On 2016-06-06 11:37:25 -0400, Robert Haas wrote:
> On Mon, Jun 6, 2016 at 11:28 AM, Andres Freund <andres@anarazel.de> wrote:
> > Except that we right now don't have any realistic way to figure out
> > whether this new feature actually does the right thing. Which makes
> > testing this *considerably* harder than just VACUUM (dwim). I think it's
> > unacceptable to release this feature without a way that'll tell that it
> > so far has/has not corrupted the database. Would that, in a perfect
> > world, be vacuum? No, probably not. But since we're not in a perfect world...
>
> I just don't see how running VACUUM on the all-frozen pages is going
> to help.
Because we can tell people in the beta2 announcement or some wiki page
"please run VACUUM(scan_all)" and check whether it emits WARNINGs. And
if we suspect freeze map in bug reports, we can just ask reporters to
run a VACUUM (scan_all).
> In terms of diagnostic tools, you can get the VM bits and
> page-level bits using the pg_visibility extension; I wrote it
> precisely because of concerns like the ones you raise here. If you
> want to cross-check the page-level bits against the tuple-level bits,
> you can do that with the pageinspect extension. And if you do those
> things, you can actually find out whether stuff is broken.

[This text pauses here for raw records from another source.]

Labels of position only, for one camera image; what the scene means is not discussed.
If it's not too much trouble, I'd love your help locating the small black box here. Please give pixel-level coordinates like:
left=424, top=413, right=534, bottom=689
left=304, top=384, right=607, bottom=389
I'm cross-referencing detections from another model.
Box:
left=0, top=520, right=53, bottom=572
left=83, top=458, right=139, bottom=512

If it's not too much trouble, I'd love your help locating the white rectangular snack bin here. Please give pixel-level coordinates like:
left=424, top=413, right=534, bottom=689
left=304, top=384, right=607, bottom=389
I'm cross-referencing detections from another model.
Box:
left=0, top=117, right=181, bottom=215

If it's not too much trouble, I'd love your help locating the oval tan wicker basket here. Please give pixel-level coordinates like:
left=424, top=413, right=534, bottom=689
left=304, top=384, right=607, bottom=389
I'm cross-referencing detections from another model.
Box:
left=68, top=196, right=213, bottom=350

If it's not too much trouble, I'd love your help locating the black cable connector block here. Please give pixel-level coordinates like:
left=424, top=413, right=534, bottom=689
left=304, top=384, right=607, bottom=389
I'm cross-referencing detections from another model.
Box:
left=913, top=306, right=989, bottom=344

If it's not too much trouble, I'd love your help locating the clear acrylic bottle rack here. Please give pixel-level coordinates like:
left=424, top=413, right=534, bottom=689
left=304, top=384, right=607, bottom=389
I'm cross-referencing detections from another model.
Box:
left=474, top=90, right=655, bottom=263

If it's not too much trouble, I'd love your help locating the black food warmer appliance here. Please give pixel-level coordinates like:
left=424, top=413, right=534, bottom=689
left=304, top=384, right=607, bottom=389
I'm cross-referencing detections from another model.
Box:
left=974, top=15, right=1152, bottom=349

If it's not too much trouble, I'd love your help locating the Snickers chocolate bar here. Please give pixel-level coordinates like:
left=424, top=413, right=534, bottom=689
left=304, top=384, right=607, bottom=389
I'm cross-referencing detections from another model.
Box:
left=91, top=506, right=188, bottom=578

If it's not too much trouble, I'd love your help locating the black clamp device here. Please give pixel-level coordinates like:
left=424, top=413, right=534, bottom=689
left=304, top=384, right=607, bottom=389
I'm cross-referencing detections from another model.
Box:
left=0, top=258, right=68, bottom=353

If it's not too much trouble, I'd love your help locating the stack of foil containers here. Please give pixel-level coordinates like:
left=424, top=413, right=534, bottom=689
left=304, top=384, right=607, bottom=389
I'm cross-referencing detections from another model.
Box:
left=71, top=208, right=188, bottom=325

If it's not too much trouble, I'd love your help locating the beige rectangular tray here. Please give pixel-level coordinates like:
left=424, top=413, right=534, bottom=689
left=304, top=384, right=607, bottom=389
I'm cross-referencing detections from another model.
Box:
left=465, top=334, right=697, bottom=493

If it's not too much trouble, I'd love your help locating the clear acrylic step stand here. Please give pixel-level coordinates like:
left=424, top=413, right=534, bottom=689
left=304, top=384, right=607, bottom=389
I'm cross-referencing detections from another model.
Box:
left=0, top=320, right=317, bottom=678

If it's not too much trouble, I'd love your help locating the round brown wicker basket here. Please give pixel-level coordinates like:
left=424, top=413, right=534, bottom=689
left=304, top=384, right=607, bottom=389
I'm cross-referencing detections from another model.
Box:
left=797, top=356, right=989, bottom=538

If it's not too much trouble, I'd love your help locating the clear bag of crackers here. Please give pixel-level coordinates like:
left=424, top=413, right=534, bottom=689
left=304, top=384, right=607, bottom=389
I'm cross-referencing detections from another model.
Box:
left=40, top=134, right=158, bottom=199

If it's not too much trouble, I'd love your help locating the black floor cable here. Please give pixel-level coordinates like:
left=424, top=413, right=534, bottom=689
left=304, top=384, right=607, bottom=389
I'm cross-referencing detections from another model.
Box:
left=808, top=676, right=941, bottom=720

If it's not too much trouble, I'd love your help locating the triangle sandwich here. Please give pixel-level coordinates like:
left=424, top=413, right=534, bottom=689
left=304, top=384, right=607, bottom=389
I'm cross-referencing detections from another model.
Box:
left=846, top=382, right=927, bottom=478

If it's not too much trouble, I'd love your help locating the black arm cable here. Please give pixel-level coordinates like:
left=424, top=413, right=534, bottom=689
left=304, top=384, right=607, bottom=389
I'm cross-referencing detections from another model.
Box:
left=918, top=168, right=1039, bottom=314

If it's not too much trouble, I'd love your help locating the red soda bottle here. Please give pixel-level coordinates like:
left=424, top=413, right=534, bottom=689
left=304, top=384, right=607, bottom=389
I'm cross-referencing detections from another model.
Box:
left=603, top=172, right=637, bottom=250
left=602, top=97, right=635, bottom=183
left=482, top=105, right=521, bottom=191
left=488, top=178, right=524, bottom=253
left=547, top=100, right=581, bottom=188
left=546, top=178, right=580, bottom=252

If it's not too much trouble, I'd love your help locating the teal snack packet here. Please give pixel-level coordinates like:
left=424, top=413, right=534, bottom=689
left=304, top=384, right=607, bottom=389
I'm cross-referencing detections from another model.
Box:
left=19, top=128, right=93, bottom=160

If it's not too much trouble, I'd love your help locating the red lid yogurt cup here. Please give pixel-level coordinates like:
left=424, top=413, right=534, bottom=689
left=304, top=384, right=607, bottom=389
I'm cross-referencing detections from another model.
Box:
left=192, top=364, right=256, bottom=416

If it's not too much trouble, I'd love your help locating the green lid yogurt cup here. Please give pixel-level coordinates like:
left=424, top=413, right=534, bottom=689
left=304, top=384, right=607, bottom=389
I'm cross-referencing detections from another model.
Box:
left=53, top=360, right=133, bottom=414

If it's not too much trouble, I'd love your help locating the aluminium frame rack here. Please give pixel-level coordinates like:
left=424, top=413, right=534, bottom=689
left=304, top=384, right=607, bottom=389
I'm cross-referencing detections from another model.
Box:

That's WAY out ouf reach of any "normal users". Adding a vacuum option
is doable, writing complex queries is not.
> Vacuuming the all-frozen pages won't tell you that. It will either do
> nothing (which doesn't tell you that things are OK) or it will change
> something (possibly without reporting any message, and possibly making
> a bad situation worse instead of better).
We found a number of bugs for the equivalent issues in all-visible
handling via the vacuum error reporting around those.